The findings and conclusions in these presentations have not been formally disseminated by the Centers for Disease Control and Prevention and should not be construed to represent any agency determination or policy.

Tuesday, May 9, 2006
116

Chlamydia and Gonorrhea Re-infection of Males: A Systematic Review of Data to Evaluate the Need for Re-screening

Monica Fung, Charlotte K. Kent, and Jeffrey Klausner. STD Prevention and Control Services, San Francisco Department of Public Health, 1360 Mission St., Suite 401, San Francisco, CA, USA


Background:
While the CDC advises re-screening females for chlamydia (CT) 3 months after treatment, there are currently no re-screening recommendations for CT or gonorrhea (GC) in males despite likely high rates of re-infection and men's contribution to the spread of STIs.

Objective:
To systematically review and describe the evidence on male CT/GC re-infection, to evaluate the need for re-screening recommendations in men.

Method:
We searched PubMed and STD conference abstract books from 2000-2005 to identify studies on CT/GC re-infection of males meeting the following inclusion criteria: study had a follow-up period and the study used CT nucleic acid amplification tests. We calculated incidences and proportions of male CT/GC re-infection for each study and reported summary geometric means and standard deviations (+/- SD).

Result:
The search returned 9 prospective and 6 retrospective cohort studies. The mean proportion of men with repeat CT infection was 15.0% (+/- 8%) over follow-up periods ranging 8 weeks to 30 months and the mean incidence of CT re-infection was 44.0 (+/- 20) per 100PY. The mean proportion of men with repeat GC was 11.8% (+/- 12%) over follow-up periods ranging 8 weeks to 4.8 years and the mean incidence of GC re-infection was 23.5 (+/- 36) per 100PY. Proportions and incidences of GC/CT re-infection in men were comparable to those of women.

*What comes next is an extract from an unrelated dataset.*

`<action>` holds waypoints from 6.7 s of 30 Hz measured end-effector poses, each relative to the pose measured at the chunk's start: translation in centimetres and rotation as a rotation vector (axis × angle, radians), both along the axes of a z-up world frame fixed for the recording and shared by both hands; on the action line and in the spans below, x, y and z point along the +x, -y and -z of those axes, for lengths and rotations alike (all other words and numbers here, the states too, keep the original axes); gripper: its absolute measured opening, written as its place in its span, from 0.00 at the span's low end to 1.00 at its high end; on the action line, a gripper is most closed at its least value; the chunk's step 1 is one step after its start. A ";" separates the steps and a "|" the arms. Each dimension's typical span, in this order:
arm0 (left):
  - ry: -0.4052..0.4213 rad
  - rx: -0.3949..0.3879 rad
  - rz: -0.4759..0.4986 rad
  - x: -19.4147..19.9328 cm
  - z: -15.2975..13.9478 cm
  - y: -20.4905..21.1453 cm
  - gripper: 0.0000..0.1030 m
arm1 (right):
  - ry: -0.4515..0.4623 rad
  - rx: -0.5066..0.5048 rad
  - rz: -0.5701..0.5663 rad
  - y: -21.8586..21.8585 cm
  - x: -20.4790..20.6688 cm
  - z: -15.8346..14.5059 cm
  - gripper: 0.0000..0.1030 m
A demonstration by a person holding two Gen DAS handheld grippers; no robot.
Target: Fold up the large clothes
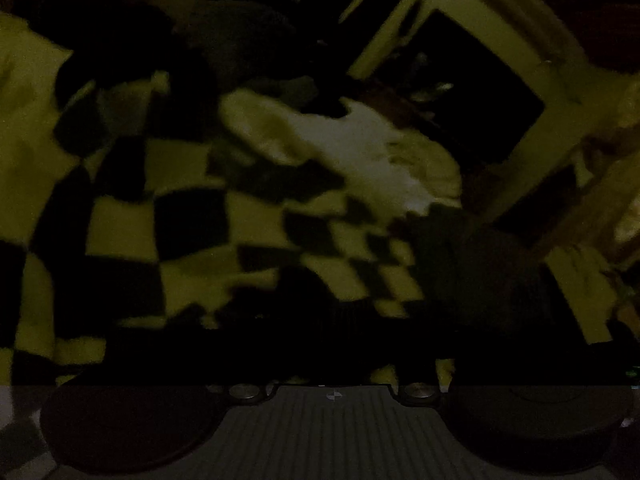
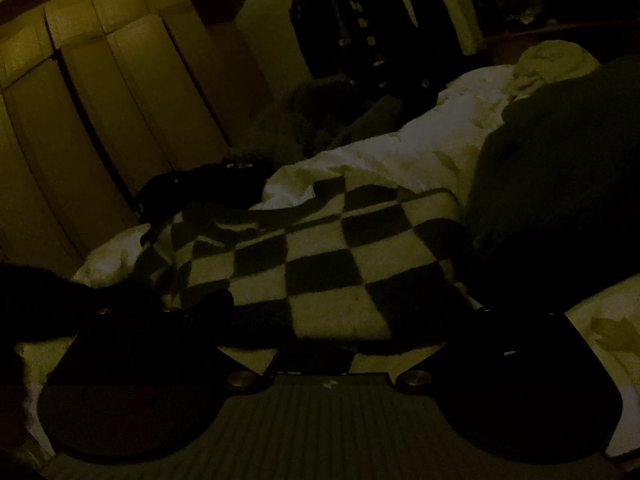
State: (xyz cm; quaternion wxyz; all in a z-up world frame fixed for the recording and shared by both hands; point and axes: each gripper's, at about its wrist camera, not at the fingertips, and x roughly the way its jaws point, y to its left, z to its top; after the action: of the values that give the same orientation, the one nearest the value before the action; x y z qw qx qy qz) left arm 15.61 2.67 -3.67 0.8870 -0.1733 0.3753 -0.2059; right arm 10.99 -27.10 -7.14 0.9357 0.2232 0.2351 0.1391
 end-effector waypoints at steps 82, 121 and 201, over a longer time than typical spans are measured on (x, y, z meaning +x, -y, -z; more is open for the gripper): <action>0.072 0.574 -0.441 12.9 -6.7 -15.6 0.46 | 0.104 0.390 -0.065 5.3 3.5 -3.2 0.06; 0.030 0.470 -0.249 1.5 3.0 -10.6 1.00 | -0.095 -0.038 -0.107 -0.7 4.0 1.5 0.55; -0.277 0.039 0.021 -17.4 6.3 -20.1 1.00 | -0.398 0.022 -0.310 2.9 -15.3 2.3 0.53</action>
State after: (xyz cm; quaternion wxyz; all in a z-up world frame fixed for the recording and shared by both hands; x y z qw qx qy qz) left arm -1.82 22.79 -9.92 0.8277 -0.1790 0.4997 -0.1820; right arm -4.33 -30.01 -9.48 0.8360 0.2178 0.4445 0.2366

Re-infection was strongly associated with previous STD history and younger age while inconsistently associated with risky sexual behavior.

Conclusion:
We found a substantial proportion of men were re-infected with CT/GC and the incidence of re-infection was comparable to rates in women. Re-infection was significantly associated with demographic variables but inconsistently related to sexual behavior.

Implications:
Re-screening recommendations for men with CT/GC infection should be similar to women: re-screening at 3 months. To optimize re-screening guidelines, we suggest further research to establish factors associated with and time to male re-infection.